- YOUR ASSIGNMENT
The answer must consist of every line below containing "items".

- Excerpts from a dataset
────────────────

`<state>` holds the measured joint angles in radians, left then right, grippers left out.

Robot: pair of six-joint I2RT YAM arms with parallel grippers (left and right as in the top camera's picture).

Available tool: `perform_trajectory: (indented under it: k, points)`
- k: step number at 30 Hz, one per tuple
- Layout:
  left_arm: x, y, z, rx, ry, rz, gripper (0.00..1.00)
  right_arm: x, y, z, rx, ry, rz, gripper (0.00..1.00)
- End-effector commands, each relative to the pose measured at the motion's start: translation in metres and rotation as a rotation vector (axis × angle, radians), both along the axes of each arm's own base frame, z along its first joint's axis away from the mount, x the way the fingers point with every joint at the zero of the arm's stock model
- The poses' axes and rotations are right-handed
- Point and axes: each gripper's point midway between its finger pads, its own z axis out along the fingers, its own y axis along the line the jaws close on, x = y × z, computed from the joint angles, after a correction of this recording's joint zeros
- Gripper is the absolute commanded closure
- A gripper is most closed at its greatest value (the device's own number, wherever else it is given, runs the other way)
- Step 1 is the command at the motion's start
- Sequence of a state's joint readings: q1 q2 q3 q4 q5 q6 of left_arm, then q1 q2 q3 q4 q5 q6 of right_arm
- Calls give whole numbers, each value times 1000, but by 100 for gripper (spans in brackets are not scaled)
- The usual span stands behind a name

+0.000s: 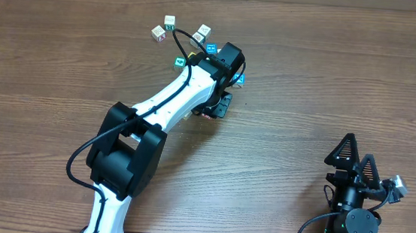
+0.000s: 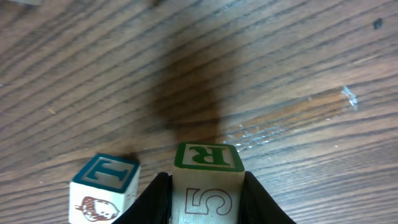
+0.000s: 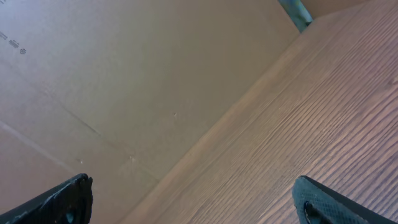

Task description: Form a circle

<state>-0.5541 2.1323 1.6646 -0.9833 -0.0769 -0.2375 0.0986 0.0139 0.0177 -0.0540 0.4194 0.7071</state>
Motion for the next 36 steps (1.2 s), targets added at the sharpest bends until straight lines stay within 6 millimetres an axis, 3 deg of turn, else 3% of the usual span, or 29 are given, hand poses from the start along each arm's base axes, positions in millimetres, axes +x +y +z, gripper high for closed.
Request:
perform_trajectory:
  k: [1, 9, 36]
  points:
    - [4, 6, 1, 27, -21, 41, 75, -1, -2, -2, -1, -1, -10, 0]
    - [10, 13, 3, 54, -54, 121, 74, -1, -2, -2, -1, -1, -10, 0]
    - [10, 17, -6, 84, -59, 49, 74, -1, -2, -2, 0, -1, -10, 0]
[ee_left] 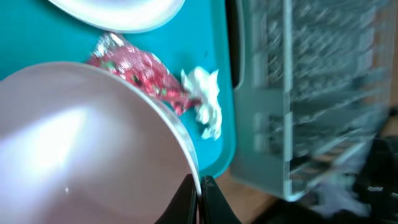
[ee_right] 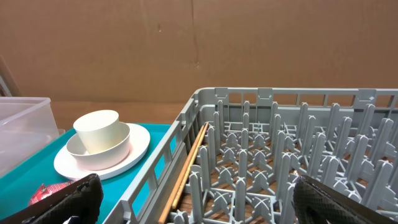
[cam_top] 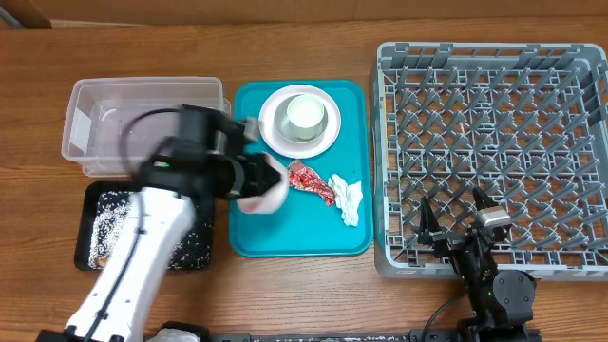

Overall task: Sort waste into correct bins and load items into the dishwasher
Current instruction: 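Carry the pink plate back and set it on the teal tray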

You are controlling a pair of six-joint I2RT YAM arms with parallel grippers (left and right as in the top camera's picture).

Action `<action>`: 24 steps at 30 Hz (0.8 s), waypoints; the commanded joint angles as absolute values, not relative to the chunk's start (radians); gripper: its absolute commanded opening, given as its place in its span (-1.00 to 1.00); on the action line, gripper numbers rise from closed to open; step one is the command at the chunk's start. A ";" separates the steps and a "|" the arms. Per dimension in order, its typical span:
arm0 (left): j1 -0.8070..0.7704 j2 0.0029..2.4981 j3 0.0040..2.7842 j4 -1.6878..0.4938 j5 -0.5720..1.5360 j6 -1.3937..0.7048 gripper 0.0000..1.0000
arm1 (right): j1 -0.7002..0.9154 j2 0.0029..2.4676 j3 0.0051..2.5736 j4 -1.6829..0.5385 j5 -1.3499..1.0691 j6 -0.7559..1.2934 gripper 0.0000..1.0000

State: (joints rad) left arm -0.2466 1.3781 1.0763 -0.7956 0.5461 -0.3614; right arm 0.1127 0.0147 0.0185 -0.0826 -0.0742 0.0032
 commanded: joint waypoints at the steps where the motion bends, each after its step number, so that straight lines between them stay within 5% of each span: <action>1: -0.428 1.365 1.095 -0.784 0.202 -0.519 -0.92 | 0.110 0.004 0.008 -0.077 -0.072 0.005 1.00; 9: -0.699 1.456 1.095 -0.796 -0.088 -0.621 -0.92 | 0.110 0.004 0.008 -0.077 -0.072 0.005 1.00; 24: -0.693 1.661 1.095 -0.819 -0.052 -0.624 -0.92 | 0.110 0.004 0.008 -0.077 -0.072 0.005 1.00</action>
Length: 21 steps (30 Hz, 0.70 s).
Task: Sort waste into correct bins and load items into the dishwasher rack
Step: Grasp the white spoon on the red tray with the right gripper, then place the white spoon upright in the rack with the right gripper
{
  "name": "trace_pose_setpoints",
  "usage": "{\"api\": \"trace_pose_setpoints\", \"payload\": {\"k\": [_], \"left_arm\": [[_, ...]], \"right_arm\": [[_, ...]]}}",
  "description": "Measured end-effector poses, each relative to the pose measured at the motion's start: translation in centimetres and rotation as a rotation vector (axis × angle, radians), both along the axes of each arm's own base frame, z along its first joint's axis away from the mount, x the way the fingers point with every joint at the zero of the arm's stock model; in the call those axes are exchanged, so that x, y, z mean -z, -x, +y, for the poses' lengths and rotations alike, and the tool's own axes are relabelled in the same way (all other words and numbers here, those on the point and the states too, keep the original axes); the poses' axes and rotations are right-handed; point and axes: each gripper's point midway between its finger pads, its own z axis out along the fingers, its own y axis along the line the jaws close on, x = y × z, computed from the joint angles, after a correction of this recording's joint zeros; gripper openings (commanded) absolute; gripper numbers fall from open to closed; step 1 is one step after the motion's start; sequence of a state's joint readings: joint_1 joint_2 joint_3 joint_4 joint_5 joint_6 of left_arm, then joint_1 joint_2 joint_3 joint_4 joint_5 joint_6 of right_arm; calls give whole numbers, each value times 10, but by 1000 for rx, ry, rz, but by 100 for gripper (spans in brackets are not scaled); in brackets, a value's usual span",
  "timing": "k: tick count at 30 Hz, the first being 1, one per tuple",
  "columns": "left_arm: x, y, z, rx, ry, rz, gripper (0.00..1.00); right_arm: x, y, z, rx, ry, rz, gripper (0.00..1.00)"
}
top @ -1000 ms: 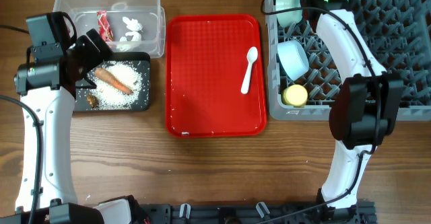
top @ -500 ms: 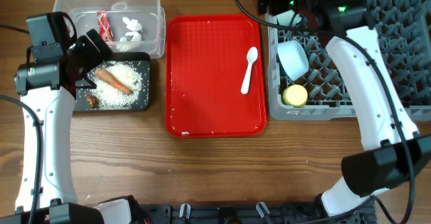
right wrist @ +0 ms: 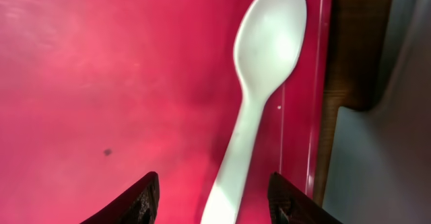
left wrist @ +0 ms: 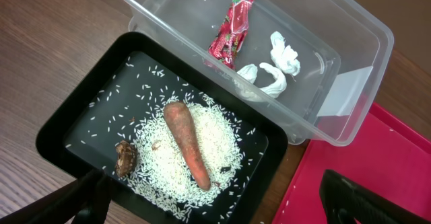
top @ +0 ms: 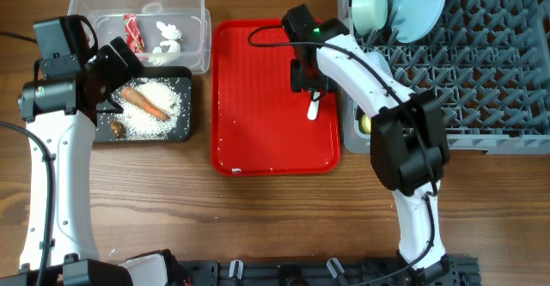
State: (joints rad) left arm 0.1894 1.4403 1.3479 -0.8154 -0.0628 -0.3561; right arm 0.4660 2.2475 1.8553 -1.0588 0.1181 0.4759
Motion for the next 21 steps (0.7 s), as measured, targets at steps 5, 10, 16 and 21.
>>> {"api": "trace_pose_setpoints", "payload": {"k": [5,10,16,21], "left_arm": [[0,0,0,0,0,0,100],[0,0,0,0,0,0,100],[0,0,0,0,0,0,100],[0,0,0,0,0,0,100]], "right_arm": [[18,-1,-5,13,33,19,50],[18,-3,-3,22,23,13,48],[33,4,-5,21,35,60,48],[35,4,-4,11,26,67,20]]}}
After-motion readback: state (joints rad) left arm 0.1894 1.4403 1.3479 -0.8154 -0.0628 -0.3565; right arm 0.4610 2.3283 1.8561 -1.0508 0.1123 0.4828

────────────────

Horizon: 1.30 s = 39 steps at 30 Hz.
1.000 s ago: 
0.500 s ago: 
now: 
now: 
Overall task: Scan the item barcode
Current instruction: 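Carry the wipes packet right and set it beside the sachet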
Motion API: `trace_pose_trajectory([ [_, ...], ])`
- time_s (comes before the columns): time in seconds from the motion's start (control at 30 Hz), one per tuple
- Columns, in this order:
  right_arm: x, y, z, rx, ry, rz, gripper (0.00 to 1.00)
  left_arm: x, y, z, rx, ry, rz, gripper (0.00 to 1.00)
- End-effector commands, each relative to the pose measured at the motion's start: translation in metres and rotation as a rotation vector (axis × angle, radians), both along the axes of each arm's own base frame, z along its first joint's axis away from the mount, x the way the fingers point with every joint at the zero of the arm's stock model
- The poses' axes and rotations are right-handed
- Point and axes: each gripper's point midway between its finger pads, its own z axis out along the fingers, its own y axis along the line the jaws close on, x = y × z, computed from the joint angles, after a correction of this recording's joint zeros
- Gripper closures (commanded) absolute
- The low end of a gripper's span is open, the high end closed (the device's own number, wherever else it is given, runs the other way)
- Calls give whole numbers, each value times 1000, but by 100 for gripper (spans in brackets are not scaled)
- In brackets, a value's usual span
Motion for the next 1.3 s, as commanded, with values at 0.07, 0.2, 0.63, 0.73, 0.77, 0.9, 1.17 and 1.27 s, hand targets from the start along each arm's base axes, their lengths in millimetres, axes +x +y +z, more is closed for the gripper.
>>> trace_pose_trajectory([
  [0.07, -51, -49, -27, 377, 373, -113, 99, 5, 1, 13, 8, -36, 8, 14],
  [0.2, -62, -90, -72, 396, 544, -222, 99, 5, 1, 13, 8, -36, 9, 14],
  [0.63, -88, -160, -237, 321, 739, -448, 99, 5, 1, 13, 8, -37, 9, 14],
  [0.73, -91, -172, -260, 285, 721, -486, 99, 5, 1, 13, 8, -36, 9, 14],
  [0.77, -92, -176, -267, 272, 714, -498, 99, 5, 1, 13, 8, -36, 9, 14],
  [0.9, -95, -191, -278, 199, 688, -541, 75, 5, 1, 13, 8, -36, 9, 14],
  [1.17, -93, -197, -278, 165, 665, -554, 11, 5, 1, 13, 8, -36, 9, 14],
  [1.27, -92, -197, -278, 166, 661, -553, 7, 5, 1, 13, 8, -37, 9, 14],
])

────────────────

- SOLUTION TO THE PROBLEM
Overall task: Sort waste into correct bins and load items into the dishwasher
Task: Sort waste into correct bins and load items into the dishwasher rack

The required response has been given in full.